Kamenka - the village of Belevsky district of the Tula region of Russia on the left bank of the river Vyrka . Included in the municipal Left Bank .
Village | |
Kamenka | |
---|---|
A country | Russia |
Subject of the federation | Tula region |
Municipal district | Belevsky |
Rural settlement | Left Bank |
History and geography | |
Timezone | UTC + 3 |
Population | |
Population | 12 [1] people ( 2010 ) |
Nationalities | Russians |
Denominations | orthodoxy |
Digital identifiers | |
Telephone code | +7 48742 |
Postcode | 301530 |
OKATO code | 70206876005 |
OKTMO code | |
Near the village, at the confluence of the stream into the Vyrka river, is the Gremyachiy spring, which is revered by the local population as holy and healing [2] .
Population
Population |
---|
2010 [1] |
12 |
History
From the scribal books of 1630-1632 it is known about the existence of a village here called Kamennoye.
In the village there was a wooden church in the name of St. Nicholas the Wonderworker with two side-chapels in the name of the great martyr Paraskeva Friday and in the name of St. Seraphim of Sarov, which was dismantled during the Great Patriotic War. It was built in 1769 at the expense of Prime Minister Ivan Ivanovich Pavlov, in 1888-1893 - overhauled, under it was laid a stone foundation. In 1891, a school was opened at the temple. The chapel of the church was a priest and a psalm reader, she owned 36 dessiatinas of 2,318 square sazhen (including the estate of 1 tithe of 430 sq. Sazhen, field 29 desiatin of 721 sq. Sazhen, meadow 6 dessiatin 327 sq. Sazhen, and uncomfortable 840 sq. Sazhen).
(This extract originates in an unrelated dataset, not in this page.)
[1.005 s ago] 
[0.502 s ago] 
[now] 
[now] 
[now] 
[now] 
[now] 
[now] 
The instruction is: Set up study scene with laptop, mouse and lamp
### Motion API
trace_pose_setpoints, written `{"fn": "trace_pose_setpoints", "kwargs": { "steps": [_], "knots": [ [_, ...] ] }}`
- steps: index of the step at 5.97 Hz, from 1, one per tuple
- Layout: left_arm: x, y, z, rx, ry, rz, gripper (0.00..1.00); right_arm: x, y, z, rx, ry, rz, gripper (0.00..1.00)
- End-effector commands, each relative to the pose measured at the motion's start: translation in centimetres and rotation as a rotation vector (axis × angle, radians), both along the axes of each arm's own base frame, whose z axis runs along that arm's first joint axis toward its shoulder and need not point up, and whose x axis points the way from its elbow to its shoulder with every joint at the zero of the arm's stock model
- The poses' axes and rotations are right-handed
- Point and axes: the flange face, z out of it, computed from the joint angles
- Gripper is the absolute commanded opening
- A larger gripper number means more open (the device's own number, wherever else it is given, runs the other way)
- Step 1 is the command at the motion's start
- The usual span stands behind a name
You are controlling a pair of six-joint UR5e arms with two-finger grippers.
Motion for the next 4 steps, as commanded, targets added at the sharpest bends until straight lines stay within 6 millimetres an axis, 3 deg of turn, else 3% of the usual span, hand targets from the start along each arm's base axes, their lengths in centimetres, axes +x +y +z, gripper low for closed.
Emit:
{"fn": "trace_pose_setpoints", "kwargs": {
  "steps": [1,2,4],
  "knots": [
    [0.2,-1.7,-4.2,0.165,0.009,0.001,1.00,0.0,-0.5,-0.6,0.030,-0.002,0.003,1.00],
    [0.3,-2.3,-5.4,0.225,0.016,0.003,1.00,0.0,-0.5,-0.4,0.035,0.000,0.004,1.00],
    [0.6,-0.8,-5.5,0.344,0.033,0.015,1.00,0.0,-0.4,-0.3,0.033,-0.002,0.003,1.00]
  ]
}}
The parish consisted of the neighboring villages: Senyukhino, Kartsovo, Belomestny, Ganshina, and Khodykino, where peasant farmers lived [3] .
Notes
- ↑ 1 2 The 2010 All-Russian Population Census. The number and location of the population of the Tula region . The date of circulation is May 18, 2014. Archived May 18, 2014.
- ↑ I. Rogozhin. Spring "Gremyachiy", the holy spring near the village of Kamenka.
- ↑ P.I. Malitsky "Parishes and Churches of the Tula Diocese" Tula 1895. Belevsky uezd, p. 181.